Making a random number generator is pretty easy in SQL Server, just pick the top and bottom values and use the RAND() function:
DECLARE @MinValue int = 1, @MaxValue int = 10;
SELECT FLOOR(RAND()*(@MaxValue-@MinValue+1))+@MinValue;
Run that code a few million times, it will give you a value between 1 and 10 every time, each approximately 10 percent of the time.
The thing is, while I have 77 pictures of my favorite roller coaster, Expedition Everest at Disney’s Animal Kingdom, and 70 of The Tower of Terror at Hollywood Studios, I only have 2 of the Flame Tree Restaurant at Animal Kingdom and many other things that aren’t as exciting to post about. If I randomly choose attractions using a non-weighted random number generator, it would be just as likely to get the lesser items as the same frequency as the greater items. Hence, I want my popular items to come up most frequently, but every once in a while, I want to be surprised by something different.

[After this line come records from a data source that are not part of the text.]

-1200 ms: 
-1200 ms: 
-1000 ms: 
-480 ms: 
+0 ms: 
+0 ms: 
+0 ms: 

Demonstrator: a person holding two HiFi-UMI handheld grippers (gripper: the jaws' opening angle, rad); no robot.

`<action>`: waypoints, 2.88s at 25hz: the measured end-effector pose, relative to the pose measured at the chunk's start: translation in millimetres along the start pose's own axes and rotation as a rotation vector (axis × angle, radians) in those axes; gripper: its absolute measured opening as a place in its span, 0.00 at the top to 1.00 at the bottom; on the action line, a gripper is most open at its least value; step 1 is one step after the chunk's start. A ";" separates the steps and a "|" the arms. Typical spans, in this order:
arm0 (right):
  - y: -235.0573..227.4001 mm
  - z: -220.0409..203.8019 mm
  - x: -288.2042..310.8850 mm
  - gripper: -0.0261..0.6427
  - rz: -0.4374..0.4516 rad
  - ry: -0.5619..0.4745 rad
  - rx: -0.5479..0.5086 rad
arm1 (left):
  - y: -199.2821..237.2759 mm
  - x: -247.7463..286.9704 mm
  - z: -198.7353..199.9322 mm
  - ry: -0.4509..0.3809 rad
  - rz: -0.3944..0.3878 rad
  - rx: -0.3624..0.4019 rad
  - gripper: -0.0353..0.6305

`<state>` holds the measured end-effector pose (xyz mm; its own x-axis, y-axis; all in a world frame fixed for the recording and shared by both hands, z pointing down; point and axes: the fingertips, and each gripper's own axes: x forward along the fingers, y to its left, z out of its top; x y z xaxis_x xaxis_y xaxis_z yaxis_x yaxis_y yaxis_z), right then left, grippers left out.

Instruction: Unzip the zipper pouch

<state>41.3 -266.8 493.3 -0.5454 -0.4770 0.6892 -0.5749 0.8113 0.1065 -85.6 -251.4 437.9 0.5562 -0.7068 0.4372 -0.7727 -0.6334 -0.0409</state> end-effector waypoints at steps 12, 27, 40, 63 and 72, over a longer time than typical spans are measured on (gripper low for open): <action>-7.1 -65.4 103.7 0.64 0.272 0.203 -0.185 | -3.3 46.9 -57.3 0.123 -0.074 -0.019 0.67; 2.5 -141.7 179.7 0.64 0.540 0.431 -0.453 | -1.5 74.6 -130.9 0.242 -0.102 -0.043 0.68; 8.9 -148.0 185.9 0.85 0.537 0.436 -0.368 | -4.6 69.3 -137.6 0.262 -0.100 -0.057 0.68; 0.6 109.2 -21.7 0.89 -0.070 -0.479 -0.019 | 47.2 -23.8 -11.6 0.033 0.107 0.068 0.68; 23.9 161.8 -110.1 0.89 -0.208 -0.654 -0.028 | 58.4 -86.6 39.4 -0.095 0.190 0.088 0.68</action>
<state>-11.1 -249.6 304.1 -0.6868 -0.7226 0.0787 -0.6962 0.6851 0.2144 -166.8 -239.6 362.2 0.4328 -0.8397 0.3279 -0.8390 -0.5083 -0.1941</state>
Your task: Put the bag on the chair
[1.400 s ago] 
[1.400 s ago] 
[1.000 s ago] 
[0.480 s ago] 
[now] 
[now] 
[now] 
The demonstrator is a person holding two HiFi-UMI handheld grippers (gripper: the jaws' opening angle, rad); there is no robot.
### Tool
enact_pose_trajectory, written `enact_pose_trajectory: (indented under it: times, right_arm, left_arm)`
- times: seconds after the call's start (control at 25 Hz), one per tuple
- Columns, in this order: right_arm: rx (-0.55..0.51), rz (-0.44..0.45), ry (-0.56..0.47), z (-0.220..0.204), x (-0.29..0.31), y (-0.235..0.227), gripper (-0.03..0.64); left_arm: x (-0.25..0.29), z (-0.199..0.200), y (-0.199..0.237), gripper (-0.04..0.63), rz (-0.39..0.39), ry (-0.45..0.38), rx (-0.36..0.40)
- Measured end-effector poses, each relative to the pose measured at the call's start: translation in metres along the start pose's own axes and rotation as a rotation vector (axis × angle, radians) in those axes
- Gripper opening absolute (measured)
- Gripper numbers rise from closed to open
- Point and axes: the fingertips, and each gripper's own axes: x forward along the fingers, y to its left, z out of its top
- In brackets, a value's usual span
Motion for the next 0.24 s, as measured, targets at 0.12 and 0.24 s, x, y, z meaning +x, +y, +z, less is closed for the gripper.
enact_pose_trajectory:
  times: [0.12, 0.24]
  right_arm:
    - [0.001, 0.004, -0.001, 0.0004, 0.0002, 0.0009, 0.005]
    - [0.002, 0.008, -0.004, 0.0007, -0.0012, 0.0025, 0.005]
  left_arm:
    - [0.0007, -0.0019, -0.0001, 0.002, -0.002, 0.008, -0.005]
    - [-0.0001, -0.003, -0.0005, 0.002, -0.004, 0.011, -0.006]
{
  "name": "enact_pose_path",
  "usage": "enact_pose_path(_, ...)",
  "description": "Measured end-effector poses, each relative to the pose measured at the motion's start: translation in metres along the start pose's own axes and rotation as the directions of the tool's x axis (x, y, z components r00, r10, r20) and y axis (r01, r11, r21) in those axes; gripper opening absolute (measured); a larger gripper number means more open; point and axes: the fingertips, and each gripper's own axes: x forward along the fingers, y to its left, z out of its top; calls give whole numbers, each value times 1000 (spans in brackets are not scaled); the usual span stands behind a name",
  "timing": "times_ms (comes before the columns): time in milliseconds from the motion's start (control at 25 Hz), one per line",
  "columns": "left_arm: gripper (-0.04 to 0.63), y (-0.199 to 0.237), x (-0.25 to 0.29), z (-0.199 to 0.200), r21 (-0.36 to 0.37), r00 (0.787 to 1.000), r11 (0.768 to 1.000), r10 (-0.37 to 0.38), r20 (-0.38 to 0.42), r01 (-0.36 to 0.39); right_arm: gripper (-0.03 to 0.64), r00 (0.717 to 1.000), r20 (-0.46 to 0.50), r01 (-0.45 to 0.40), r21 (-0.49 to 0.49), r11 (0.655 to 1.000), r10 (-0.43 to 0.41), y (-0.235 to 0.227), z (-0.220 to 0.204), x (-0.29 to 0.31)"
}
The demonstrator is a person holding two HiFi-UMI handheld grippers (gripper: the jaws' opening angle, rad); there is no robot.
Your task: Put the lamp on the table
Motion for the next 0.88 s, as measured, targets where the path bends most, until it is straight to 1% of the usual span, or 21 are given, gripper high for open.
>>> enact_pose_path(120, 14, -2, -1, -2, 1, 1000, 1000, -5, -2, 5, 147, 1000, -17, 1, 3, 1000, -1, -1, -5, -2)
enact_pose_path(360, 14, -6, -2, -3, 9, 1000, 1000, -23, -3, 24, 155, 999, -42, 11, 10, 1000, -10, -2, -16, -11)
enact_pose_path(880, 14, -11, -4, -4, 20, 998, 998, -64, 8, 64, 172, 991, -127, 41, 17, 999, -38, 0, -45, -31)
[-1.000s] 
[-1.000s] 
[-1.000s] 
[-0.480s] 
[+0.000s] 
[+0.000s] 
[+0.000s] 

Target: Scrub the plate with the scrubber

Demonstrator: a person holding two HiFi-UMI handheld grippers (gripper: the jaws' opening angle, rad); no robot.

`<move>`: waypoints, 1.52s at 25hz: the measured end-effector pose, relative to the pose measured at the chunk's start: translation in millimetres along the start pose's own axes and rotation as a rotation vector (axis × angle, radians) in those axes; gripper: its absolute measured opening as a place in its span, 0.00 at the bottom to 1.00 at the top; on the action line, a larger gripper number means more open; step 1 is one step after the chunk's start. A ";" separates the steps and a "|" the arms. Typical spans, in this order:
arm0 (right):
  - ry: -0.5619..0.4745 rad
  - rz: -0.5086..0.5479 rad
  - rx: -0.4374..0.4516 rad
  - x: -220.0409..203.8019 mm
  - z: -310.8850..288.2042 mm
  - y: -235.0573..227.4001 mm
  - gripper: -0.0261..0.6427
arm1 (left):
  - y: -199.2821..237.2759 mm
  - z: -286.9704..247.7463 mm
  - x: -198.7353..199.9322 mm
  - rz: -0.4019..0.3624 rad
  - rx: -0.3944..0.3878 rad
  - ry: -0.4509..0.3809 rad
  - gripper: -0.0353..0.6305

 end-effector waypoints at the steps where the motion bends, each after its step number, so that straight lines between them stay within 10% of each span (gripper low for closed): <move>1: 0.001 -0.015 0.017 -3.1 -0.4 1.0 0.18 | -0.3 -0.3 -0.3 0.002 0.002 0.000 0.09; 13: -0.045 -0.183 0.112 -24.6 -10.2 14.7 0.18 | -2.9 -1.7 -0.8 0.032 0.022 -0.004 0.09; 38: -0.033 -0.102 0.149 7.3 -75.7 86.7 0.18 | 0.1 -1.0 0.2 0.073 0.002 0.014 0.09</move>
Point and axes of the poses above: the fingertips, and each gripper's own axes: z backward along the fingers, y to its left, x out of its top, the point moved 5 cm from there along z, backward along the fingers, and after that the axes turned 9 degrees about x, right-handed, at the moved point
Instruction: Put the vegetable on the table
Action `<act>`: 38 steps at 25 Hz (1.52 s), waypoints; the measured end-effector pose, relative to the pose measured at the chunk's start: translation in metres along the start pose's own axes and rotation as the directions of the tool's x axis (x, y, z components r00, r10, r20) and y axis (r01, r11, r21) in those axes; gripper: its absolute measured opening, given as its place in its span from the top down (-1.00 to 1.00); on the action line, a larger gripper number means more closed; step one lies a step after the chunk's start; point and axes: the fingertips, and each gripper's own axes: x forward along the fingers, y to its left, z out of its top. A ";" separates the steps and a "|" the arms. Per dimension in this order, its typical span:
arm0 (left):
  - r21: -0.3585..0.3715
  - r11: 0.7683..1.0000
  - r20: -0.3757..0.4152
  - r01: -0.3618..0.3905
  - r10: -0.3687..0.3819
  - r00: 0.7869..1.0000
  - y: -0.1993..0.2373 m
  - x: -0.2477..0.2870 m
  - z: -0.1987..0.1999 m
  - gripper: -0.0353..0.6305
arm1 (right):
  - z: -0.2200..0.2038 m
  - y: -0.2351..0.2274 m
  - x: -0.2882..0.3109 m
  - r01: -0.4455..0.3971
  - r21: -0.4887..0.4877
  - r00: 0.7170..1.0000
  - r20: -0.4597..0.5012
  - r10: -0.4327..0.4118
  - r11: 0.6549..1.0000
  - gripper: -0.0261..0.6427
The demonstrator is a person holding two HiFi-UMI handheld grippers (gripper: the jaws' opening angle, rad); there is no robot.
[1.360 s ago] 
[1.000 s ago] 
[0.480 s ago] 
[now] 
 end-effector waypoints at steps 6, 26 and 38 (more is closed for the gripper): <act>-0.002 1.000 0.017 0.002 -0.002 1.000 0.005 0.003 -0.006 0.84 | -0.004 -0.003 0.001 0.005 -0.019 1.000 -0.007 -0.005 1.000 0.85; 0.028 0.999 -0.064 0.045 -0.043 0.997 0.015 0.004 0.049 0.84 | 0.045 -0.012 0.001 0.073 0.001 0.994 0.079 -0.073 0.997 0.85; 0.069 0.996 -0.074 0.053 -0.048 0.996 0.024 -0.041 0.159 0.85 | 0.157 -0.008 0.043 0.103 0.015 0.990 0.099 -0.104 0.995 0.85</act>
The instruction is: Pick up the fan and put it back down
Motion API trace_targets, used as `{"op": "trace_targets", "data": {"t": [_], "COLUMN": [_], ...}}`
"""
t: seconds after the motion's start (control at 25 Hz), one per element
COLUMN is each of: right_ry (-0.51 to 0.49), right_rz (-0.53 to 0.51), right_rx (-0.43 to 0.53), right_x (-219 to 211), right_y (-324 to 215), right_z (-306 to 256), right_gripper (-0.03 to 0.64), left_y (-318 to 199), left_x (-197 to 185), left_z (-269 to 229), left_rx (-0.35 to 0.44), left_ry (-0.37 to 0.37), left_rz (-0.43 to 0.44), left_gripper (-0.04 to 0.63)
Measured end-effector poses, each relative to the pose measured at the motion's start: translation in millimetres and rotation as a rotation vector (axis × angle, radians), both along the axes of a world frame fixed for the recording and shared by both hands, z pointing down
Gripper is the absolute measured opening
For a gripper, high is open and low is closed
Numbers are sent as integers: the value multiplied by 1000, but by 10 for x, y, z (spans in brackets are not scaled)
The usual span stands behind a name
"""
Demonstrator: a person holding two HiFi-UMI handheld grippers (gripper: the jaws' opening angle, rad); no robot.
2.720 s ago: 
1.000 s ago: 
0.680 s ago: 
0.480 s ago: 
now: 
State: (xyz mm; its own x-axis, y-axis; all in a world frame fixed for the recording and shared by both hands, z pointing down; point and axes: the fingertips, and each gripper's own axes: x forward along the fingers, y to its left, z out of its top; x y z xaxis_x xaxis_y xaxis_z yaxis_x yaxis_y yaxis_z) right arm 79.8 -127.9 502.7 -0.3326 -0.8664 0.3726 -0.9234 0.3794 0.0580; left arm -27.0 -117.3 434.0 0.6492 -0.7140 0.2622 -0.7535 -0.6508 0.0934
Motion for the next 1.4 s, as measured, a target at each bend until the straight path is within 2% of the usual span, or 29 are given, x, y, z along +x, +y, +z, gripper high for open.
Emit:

This is where I needed to build a weighted randomized value. (There is more than weighting to the process of choosing what to post, naturally, like picture usage, seasons, holidays, etc. This may come up in a later post.) So, for my example, I will create an object to store the list of items that I have to choose from. To keep it simple, I will create a very simple Item table, and give each item row a simple name. Just 10 items will be enough to demonstrate the concept, but this will work for a large number of items easily:
CREATE SCHEMA Assets;
GO
CREATE TABLE Assets.Item
(
ItemId int NOT NULL CONSTRAINT PKItem PRIMARY KEY,
Name varchar(20) NOT NULL CONSTRAINT AKItem UNIQUE
);
GO
INSERT INTO Assets.Item(ItemId, Name)
VALUES(1,'One'),(2,'Two'),(3,'Three'),(4,'Four'),
(5,'Five'),(6,'Six'),(7,'Seven'),(8,'Eight'),
(9,'Nine'),(10,'Ten');
Let’s start by showing the basic process. To store test data, I will create a table to hold the values that are randomly chosen. It is always important to test out your random number generators to make sure you get a reasonable distribution, at least most of the times you execute it.
CREATE TABLE #HoldItemPicks(ItemId int, RandomNumber int);
Then I will insert 10000 items using GO <repeat count>:
SET NOCOUNT ON; --This is essential when doing GO <repeat>
GO
TRUNCATE TABLE #HoldItemPicks; --for repeated testing
GO
DECLARE @MinRand int = 1, @MaxRand int = 10; --we know the id values
--get the random number
DECLARE @RandomNumber int = FLOOR(RAND()*(@MaxRand-@MinRand+1))+@MinRand;
--insert the rows
INSERT INTO #HoldItemPicks(ItemId, RandomNumber)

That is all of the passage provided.